MacLeod stopped and looked closely at Constantine for a moment, then decided it must just be museum humor. With Constantine,
you couldn’t always tell when he was kidding. “It will come as no surprise to you, I’m sure, that the Israelis don’t look
kindly on removing antiquities from the country. You’d better have your paperwork in order. In triplicate.”

Constantine flipped a switch at the back of the case and a dim light illuminated the contents. An old, worn fragment of papyrus,
apparently blank in the half-light. MacLeod looked at it for a moment. “Am I waiting for it to warm up?” he asked.

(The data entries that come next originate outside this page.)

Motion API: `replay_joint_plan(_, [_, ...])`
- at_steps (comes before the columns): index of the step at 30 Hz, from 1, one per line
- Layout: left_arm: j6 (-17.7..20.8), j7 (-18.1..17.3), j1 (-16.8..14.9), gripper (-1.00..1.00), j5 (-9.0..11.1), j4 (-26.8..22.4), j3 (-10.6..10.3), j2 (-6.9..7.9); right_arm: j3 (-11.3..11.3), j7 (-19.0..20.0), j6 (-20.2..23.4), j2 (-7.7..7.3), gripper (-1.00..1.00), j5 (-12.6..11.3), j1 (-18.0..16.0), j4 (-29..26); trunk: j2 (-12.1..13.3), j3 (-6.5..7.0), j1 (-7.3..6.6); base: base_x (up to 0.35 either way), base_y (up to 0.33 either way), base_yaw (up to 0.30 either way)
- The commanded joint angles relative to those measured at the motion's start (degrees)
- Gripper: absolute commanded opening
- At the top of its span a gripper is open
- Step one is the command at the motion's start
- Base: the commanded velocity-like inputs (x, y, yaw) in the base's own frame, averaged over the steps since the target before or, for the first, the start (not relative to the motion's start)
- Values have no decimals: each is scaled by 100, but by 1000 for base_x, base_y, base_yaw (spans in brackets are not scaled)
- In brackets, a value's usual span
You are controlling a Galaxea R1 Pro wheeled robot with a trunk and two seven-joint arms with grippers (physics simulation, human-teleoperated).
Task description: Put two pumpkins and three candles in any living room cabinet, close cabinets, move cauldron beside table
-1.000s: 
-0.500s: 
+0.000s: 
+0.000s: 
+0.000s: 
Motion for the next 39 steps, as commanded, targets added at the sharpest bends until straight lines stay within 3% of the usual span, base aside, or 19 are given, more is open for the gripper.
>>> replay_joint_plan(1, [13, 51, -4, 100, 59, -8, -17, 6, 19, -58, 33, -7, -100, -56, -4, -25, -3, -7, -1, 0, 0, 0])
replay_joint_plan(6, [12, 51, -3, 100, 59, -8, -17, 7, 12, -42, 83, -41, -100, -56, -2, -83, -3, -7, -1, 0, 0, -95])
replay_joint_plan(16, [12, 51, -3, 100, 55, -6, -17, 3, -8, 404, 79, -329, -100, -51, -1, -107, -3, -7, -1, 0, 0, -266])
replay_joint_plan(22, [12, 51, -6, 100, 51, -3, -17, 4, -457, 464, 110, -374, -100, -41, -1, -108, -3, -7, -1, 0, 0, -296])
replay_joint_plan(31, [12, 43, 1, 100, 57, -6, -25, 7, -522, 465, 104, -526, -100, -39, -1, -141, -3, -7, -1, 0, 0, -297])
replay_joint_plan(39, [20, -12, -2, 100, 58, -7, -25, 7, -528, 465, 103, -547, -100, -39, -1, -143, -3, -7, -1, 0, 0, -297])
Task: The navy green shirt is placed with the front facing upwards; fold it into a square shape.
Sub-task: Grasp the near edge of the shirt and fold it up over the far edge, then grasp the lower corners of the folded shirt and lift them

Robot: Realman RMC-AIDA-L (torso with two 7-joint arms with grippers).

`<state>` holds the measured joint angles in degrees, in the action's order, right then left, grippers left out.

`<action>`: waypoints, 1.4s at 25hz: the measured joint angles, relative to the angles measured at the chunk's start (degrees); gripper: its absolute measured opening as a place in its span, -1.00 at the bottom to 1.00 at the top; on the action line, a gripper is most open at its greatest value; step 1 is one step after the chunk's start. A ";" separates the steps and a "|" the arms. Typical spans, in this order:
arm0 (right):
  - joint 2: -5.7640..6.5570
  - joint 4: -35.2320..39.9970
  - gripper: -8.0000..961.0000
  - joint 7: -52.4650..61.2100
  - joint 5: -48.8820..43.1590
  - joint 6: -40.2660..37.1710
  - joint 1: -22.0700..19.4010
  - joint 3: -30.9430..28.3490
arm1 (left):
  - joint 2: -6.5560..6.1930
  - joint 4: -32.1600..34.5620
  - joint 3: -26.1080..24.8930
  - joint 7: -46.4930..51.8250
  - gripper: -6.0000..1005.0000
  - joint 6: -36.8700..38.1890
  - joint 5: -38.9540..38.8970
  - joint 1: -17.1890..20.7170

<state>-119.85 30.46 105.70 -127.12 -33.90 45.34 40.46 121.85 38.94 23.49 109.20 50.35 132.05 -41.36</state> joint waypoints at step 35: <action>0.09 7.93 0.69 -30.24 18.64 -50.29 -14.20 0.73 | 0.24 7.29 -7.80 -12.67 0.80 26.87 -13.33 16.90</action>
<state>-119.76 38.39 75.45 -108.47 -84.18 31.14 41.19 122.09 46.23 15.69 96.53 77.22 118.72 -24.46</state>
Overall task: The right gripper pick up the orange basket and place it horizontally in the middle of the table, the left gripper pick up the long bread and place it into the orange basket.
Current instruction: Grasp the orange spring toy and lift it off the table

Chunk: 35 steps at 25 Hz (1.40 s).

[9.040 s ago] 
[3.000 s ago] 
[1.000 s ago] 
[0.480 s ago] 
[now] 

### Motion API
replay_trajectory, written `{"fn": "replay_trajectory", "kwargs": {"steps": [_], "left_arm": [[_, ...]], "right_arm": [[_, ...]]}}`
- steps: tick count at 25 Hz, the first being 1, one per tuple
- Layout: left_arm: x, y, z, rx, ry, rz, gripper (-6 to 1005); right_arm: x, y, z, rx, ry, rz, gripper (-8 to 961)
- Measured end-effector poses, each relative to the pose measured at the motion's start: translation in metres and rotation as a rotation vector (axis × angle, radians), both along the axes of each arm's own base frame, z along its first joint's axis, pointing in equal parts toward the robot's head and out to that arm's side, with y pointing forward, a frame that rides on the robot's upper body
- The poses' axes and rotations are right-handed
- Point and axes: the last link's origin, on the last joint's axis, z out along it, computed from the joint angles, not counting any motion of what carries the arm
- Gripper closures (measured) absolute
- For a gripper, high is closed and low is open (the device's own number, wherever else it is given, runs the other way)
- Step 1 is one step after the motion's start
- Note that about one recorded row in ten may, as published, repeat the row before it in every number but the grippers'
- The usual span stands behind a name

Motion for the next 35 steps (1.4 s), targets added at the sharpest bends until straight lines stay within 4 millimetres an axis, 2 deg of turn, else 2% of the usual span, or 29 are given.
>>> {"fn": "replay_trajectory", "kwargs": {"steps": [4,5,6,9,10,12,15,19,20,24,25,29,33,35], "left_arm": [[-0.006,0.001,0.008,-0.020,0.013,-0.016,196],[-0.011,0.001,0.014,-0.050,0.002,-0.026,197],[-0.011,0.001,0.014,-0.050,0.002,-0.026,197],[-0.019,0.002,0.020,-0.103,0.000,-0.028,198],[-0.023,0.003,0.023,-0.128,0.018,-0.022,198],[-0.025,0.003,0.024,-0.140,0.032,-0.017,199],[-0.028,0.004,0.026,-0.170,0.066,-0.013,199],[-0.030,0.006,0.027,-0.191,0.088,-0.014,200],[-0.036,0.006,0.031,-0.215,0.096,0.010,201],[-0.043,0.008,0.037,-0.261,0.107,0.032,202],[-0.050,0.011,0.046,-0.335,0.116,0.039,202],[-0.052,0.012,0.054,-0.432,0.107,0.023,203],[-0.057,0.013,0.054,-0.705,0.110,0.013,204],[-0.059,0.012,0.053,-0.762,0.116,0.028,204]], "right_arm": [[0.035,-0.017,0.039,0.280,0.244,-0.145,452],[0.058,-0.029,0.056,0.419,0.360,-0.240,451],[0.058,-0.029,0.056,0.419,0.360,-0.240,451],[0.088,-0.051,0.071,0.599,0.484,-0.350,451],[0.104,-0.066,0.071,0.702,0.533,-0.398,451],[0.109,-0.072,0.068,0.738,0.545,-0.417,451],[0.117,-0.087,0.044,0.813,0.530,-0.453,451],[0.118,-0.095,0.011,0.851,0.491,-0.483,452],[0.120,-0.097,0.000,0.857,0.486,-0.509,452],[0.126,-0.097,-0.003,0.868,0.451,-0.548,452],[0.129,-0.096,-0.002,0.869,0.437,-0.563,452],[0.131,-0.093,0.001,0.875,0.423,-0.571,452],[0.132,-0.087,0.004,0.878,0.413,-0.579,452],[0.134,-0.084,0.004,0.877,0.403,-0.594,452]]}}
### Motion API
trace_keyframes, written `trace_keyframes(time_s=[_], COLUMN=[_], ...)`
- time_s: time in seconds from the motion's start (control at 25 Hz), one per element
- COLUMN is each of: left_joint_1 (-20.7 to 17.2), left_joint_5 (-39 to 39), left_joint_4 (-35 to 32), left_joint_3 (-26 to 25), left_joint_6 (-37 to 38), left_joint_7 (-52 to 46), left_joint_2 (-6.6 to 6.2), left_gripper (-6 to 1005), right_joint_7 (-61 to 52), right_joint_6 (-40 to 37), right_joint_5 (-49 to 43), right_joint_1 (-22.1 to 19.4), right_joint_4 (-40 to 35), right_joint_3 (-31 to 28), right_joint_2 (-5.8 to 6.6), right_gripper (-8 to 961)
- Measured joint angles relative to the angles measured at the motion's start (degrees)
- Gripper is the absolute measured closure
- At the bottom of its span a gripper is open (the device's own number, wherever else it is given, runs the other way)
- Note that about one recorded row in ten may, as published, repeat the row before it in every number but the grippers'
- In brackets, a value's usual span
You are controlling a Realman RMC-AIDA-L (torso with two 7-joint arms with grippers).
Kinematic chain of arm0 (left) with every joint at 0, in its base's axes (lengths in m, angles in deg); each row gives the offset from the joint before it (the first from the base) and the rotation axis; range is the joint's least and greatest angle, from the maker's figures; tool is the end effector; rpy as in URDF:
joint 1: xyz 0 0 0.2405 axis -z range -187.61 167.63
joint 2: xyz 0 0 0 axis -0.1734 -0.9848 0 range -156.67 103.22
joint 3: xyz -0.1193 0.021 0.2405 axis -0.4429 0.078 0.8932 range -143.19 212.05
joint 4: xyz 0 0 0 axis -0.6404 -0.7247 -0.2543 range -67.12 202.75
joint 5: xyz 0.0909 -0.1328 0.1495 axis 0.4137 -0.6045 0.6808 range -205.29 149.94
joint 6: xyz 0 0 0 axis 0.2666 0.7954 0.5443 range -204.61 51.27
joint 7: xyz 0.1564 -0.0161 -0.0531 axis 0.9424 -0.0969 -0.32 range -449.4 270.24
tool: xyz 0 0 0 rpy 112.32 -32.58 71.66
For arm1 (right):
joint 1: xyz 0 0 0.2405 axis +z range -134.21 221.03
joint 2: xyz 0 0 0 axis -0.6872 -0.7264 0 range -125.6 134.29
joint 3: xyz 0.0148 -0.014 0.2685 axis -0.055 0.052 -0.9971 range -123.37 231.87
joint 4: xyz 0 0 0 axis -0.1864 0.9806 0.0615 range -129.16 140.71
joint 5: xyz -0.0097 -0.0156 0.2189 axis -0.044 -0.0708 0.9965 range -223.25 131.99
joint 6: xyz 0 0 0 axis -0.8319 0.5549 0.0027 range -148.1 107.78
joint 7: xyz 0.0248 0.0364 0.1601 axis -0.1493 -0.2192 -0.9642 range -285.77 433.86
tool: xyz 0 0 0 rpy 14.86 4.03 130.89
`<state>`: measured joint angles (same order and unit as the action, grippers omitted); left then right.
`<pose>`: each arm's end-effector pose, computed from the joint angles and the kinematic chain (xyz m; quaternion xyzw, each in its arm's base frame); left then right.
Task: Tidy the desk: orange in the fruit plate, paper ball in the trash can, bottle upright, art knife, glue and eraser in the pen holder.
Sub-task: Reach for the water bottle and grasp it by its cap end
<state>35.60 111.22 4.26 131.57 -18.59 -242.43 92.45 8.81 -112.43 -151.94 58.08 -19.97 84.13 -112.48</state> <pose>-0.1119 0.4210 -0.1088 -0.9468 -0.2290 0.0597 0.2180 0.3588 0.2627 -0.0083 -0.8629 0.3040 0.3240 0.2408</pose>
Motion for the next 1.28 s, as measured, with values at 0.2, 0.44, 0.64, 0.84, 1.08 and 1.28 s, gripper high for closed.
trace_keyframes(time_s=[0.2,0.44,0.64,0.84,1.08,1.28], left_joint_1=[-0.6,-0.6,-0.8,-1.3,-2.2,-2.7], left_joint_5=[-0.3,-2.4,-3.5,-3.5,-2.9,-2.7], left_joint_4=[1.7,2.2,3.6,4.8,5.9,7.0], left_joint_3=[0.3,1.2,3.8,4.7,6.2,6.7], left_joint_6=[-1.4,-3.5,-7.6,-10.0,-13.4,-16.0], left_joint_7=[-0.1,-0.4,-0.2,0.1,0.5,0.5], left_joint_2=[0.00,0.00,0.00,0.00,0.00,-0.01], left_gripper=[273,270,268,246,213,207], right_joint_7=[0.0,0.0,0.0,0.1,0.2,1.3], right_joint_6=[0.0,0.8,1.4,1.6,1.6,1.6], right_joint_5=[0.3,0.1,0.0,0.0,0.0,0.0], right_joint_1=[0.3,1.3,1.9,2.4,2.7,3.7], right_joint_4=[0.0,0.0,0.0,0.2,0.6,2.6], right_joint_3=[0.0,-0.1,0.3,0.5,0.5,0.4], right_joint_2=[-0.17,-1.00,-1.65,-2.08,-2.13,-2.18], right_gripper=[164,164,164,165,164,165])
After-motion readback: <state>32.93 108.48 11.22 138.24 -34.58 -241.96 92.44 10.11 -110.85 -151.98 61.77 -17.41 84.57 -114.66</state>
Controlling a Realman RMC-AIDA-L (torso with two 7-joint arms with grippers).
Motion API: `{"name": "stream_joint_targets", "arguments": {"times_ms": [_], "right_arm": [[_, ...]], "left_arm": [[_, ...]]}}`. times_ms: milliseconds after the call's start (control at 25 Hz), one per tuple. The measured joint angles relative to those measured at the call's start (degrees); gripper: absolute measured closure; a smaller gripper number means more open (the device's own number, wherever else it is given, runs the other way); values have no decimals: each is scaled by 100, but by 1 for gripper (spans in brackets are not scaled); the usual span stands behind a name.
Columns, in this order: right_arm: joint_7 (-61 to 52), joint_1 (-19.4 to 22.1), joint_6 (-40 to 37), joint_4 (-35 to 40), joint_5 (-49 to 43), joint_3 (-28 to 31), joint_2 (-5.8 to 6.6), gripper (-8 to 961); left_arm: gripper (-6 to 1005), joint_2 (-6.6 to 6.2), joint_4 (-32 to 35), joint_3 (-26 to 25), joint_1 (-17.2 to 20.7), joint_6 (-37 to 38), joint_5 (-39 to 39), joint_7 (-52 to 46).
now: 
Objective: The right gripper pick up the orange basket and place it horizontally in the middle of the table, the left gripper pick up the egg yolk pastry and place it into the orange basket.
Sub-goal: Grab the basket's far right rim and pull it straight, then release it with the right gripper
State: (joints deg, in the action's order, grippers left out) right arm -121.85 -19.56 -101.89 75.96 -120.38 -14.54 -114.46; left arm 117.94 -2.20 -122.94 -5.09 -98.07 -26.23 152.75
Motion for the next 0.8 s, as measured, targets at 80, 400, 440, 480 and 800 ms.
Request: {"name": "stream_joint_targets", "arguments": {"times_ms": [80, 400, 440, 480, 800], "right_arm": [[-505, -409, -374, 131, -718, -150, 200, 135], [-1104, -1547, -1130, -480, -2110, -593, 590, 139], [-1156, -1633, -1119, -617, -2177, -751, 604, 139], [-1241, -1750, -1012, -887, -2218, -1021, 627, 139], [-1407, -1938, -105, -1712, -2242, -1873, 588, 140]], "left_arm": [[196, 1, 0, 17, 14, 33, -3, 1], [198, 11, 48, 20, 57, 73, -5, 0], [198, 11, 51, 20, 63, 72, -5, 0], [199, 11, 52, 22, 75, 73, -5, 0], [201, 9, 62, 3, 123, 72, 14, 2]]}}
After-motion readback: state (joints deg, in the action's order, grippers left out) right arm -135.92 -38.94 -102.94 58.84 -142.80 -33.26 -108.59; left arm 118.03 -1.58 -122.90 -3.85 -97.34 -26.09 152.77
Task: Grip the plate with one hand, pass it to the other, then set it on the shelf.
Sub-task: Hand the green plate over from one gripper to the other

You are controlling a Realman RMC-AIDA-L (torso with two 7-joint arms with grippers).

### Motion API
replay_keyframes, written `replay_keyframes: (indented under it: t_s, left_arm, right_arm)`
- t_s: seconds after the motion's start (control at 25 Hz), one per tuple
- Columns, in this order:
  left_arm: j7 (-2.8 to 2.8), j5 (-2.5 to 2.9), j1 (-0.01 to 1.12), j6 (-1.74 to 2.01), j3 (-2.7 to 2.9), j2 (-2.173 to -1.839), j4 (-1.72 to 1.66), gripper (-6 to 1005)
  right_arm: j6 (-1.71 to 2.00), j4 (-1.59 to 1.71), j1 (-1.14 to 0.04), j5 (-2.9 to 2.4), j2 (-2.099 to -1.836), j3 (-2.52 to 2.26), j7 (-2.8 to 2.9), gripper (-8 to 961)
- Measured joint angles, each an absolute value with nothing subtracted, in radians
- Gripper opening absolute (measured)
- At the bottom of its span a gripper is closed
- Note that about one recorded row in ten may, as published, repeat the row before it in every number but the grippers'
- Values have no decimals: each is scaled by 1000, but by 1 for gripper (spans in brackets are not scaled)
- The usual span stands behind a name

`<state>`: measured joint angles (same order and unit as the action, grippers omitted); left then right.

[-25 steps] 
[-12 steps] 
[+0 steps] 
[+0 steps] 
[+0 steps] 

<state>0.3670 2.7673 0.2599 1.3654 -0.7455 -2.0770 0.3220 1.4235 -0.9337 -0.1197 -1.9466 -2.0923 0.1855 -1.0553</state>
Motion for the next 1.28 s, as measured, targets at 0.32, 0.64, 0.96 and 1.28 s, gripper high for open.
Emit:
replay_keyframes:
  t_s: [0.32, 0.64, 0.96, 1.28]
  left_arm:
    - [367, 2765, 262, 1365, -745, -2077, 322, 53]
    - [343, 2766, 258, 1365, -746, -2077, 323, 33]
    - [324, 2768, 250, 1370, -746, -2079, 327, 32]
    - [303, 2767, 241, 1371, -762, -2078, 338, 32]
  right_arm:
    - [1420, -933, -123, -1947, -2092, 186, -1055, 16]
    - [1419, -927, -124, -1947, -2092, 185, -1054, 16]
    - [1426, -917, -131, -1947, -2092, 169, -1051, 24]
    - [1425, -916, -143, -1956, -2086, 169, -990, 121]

“No holograms here, my friend. This is the real thing. But I believe we can help it out a bit with the magic of technology.”
He flipped another switch, bathing the scrap in infrared light, and suddenly MacLeod could make out a tiny, delicate script
covering the papyrus. Hebrew, he realized, very old. He looked up at Constantine, questioning.

“A fragment of the Torah, Duncan.” Both Constantine’s voice and face conveyed a reverence MacLeod had not expected from a
man who could be considered an ancient relic himself. “Recovered from Masada. It just arrived today from my student, Avram
Mordecai.”

To get a better look at the delicate writing, MacLeod moved closer to the Torah.